The records are to be repeated in full. Every line must match.

[Start of section]

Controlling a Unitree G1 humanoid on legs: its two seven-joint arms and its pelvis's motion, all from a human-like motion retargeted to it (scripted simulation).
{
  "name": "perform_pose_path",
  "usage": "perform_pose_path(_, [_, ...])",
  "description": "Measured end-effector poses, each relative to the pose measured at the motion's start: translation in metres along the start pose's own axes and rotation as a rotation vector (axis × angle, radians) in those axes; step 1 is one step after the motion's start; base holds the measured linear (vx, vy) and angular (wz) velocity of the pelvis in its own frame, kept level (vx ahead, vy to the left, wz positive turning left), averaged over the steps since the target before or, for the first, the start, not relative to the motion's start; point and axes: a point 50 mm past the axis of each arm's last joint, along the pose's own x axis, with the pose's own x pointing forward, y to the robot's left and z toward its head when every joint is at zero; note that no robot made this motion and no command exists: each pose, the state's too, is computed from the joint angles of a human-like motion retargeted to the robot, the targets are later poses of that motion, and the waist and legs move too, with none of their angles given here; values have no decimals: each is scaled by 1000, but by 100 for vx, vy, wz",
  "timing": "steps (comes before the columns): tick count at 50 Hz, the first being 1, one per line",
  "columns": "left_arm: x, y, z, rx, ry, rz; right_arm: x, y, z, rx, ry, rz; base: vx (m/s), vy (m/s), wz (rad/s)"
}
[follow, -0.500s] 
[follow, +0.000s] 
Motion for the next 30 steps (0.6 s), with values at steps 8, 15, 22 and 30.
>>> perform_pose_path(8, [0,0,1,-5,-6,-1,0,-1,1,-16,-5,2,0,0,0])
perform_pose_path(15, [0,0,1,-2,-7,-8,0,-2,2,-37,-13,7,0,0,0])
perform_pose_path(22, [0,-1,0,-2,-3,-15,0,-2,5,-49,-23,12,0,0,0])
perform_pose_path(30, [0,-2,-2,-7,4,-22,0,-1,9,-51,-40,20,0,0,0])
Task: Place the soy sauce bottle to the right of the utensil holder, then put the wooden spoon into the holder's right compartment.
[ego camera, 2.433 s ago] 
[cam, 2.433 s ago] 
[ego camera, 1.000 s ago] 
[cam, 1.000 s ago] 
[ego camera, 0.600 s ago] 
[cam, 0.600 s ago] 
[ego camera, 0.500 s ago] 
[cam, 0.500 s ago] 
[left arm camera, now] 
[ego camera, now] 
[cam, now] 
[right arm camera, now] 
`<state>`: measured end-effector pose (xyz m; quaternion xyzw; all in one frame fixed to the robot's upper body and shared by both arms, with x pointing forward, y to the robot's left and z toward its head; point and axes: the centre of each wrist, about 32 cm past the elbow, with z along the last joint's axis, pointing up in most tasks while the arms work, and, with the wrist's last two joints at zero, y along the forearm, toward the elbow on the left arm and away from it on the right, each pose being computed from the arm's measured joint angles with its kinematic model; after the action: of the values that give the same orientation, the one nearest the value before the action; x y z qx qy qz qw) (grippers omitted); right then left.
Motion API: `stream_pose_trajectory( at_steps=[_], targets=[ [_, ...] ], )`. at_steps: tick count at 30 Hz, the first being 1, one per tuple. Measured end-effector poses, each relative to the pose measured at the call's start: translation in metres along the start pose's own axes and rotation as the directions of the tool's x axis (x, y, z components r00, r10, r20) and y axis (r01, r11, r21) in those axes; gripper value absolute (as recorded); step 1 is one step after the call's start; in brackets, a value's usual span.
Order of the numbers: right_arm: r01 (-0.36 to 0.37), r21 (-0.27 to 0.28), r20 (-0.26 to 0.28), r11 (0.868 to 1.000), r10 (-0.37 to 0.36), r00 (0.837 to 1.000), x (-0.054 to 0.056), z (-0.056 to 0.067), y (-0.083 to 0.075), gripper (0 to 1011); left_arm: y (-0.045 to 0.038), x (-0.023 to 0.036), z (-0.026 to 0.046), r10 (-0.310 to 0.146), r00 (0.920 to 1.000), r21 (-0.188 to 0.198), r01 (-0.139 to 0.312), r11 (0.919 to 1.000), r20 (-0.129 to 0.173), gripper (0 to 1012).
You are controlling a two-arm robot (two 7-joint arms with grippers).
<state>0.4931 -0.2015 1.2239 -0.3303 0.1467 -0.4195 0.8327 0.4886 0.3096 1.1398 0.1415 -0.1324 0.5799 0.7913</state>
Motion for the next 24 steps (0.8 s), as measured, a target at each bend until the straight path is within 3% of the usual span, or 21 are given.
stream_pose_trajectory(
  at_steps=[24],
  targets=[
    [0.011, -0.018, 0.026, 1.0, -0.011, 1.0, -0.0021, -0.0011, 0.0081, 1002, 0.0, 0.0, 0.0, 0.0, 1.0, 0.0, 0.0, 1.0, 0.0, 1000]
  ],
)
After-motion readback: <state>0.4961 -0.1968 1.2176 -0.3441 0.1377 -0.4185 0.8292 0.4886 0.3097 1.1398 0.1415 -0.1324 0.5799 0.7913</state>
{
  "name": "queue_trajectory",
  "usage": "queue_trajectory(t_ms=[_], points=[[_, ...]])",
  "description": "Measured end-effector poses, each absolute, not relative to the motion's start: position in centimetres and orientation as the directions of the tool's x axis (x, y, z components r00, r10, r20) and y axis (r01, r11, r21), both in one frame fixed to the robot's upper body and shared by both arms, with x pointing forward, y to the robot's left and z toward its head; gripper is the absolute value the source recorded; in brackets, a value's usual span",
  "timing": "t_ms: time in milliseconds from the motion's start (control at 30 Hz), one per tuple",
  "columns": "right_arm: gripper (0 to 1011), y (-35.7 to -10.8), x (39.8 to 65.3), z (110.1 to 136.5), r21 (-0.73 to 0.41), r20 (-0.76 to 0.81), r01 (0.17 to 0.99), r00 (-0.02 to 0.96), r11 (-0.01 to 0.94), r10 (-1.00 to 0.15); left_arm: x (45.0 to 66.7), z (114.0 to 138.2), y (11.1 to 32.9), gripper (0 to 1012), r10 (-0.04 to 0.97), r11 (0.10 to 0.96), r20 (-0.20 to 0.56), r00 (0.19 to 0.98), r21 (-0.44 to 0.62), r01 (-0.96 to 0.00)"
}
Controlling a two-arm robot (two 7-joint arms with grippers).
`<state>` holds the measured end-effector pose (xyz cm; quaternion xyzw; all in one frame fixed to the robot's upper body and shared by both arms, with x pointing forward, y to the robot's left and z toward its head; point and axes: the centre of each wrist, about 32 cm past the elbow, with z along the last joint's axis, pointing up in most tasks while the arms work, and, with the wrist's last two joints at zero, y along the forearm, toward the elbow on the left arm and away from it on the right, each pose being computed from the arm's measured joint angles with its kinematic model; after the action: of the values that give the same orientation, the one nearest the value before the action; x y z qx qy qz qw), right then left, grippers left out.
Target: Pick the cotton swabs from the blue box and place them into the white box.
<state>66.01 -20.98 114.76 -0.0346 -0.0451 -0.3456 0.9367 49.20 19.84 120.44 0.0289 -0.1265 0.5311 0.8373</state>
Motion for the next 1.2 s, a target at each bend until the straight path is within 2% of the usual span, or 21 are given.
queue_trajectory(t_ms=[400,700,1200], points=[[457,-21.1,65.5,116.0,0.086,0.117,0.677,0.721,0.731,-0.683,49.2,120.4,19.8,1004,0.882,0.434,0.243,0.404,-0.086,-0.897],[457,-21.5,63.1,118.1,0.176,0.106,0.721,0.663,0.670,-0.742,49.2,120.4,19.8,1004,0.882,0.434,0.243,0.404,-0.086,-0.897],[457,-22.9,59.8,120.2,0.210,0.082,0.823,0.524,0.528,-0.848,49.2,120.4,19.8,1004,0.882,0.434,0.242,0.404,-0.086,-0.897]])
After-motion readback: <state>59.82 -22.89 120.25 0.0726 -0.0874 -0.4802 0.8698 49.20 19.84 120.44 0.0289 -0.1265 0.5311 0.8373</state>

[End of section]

[Problem solution]
Controlling a Unitree G1 humanoid on legs: its two seven-joint arms and its pelvis's motion, all from a human-like motion retargeted to it (scripted simulation).
{
  "name": "perform_pose_path",
  "usage": "perform_pose_path(_, [_, ...])",
  "description": "Measured end-effector poses, each relative to the pose measured at the motion's start: translation in metres along the start pose's own axes and rotation as a rotation vector (axis × angle, radians) in those axes; step 1 is one step after the motion's start; base holds the measured linear (vx, vy) and angular (wz) velocity of the pelvis in its own frame, kept level (vx ahead, vy to the left, wz positive turning left), averaged over the steps since the target before or, for the first, the start, not relative to the motion's start; point and axes: a point 50 mm past the axis of each arm's last joint, along the pose's own x axis, with the pose's own x pointing forward, y to the robot's left and z toward its head when every joint is at zero; note that no robot made this motion and no command exists: each pose, the state's too, is computed from the joint angles of a human-like motion retargeted to the robot, the targets are later poses of that motion, and the waist and legs move too, with none of their angles given here; values have no decimals: each is scaled by 1000, but by 100 for vx, vy, wz",
  "timing": "steps (comes before the columns): tick count at 50 Hz, the first being 1, one per line",
  "columns": "left_arm: x, y, z, rx, ry, rz; right_arm: x, y, z, rx, ry, rz; base: vx (m/s), vy (m/s), wz (rad/s)"
}
[follow, -0.500s] 
[follow, +0.000s] 
Motion for the next 30 steps (0.6 s), with values at steps 8, 15, 22 and 30.
>>> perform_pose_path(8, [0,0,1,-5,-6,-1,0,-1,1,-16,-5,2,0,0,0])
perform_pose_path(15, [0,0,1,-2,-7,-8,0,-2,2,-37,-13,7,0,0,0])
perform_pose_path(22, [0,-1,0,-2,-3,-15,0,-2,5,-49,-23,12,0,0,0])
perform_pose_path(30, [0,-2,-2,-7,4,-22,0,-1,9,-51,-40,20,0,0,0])
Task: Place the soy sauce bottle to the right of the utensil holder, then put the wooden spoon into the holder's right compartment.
[ego camera, 2.433 s ago] 
[cam, 2.433 s ago] 
[ego camera, 1.000 s ago] 
[cam, 1.000 s ago] 
[ego camera, 0.600 s ago] 
[cam, 0.600 s ago] 
[ego camera, 0.500 s ago] 
[cam, 0.500 s ago] 
[left arm camera, now] 
[ego camera, now] 
[cam, now] 
[right arm camera, now] 
`<state>`: measured end-effector pose (xyz m; quaternion xyzw; all in one frame fixed to the robot's upper body and shared by both arms, with x pointing forward, y to the robot's left and z toward its head; point and axes: the centre of each wrist, about 32 cm past the elbow, with z along the last joint's axis, pointing up in most tasks while the arms work, and, with the wrist's last two joints at zero, y along the forearm, toward the elbow on the left arm and away from it on the right, each pose being computed from the arm's measured joint angles with its kinematic model; after the action: of the values that give the same orientation, the one nearest the value before the action; x y z qx qy qz qw) (grippers omitted); right then left.
Motion API: `stream_pose_trajectory( at_steps=[_], targets=[ [_, ...] ], )`. at_steps: tick count at 30 Hz, the first being 1, one per tuple. Measured end-effector poses, each relative to the pose measured at the call's start: translation in metres along the start pose's own axes and rotation as the directions of the tool's x axis (x, y, z components r00, r10, r20) and y axis (r01, r11, r21) in those axes; gripper value absolute (as recorded); step 1 is one step after the call's start; in brackets, a value's usual span.
Order of the numbers: right_arm: r01 (-0.36 to 0.37), r21 (-0.27 to 0.28), r20 (-0.26 to 0.28), r11 (0.868 to 1.000), r10 (-0.37 to 0.36), r00 (0.837 to 1.000), x (-0.054 to 0.056), z (-0.056 to 0.067), y (-0.083 to 0.075), gripper (0 to 1011); left_arm: y (-0.045 to 0.038), x (-0.023 to 0.036), z (-0.026 to 0.046), r10 (-0.310 to 0.146), r00 (0.920 to 1.000), r21 (-0.188 to 0.198), r01 (-0.139 to 0.312), r11 (0.919 to 1.000), r20 (-0.129 to 0.173), gripper (0 to 1012).
You are controlling a two-arm robot (two 7-joint arms with grippers).
<state>0.4931 -0.2015 1.2239 -0.3303 0.1467 -0.4195 0.8327 0.4886 0.3096 1.1398 0.1415 -0.1324 0.5799 0.7913</state>
Motion for the next 24 steps (0.8 s), as measured, a target at each bend until the straight path is within 3% of the usual span, or 21 are given.
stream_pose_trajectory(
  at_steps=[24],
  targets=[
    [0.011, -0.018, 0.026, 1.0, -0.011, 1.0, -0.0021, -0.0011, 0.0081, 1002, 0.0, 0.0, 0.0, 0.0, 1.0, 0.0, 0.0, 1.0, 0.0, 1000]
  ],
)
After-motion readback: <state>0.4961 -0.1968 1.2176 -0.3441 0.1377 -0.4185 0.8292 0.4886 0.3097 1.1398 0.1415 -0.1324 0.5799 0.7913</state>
{
  "name": "queue_trajectory",
  "usage": "queue_trajectory(t_ms=[_], points=[[_, ...]])",
  "description": "Measured end-effector poses, each absolute, not relative to the motion's start: position in centimetres and orientation as the directions of the tool's x axis (x, y, z components r00, r10, r20) and y axis (r01, r11, r21), both in one frame fixed to the robot's upper body and shared by both arms, with x pointing forward, y to the robot's left and z toward its head; gripper is the absolute value the source recorded; in brackets, a value's usual span",
  "timing": "t_ms: time in milliseconds from the motion's start (control at 30 Hz), one per tuple",
  "columns": "right_arm: gripper (0 to 1011), y (-35.7 to -10.8), x (39.8 to 65.3), z (110.1 to 136.5), r21 (-0.73 to 0.41), r20 (-0.76 to 0.81), r01 (0.17 to 0.99), r00 (-0.02 to 0.96), r11 (-0.01 to 0.94), r10 (-1.00 to 0.15); left_arm: x (45.0 to 66.7), z (114.0 to 138.2), y (11.1 to 32.9), gripper (0 to 1012), r10 (-0.04 to 0.97), r11 (0.10 to 0.96), r20 (-0.20 to 0.56), r00 (0.19 to 0.98), r21 (-0.44 to 0.62), r01 (-0.96 to 0.00)"
}
Controlling a two-arm robot (two 7-joint arms with grippers).
`<state>` holds the measured end-effector pose (xyz cm; quaternion xyzw; all in one frame fixed to the robot's upper body and shared by both arms, with x pointing forward, y to the robot's left and z toward its head; point and axes: the centre of each wrist, about 32 cm past the elbow, with z along the last joint's axis, pointing up in most tasks while the arms work, and, with the wrist's last two joints at zero, y along the forearm, toward the elbow on the left arm and away from it on the right, each pose being computed from the arm's measured joint angles with its kinematic model; after the action: of the values that give the same orientation, the one nearest the value before the action; x y z qx qy qz qw), right then left, grippers left out.
Target: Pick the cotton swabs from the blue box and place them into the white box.
<state>66.01 -20.98 114.76 -0.0346 -0.0451 -0.3456 0.9367 49.20 19.84 120.44 0.0289 -0.1265 0.5311 0.8373</state>
Motion for the next 1.2 s, a target at each bend until the straight path is within 2% of the usual span, or 21 are given.
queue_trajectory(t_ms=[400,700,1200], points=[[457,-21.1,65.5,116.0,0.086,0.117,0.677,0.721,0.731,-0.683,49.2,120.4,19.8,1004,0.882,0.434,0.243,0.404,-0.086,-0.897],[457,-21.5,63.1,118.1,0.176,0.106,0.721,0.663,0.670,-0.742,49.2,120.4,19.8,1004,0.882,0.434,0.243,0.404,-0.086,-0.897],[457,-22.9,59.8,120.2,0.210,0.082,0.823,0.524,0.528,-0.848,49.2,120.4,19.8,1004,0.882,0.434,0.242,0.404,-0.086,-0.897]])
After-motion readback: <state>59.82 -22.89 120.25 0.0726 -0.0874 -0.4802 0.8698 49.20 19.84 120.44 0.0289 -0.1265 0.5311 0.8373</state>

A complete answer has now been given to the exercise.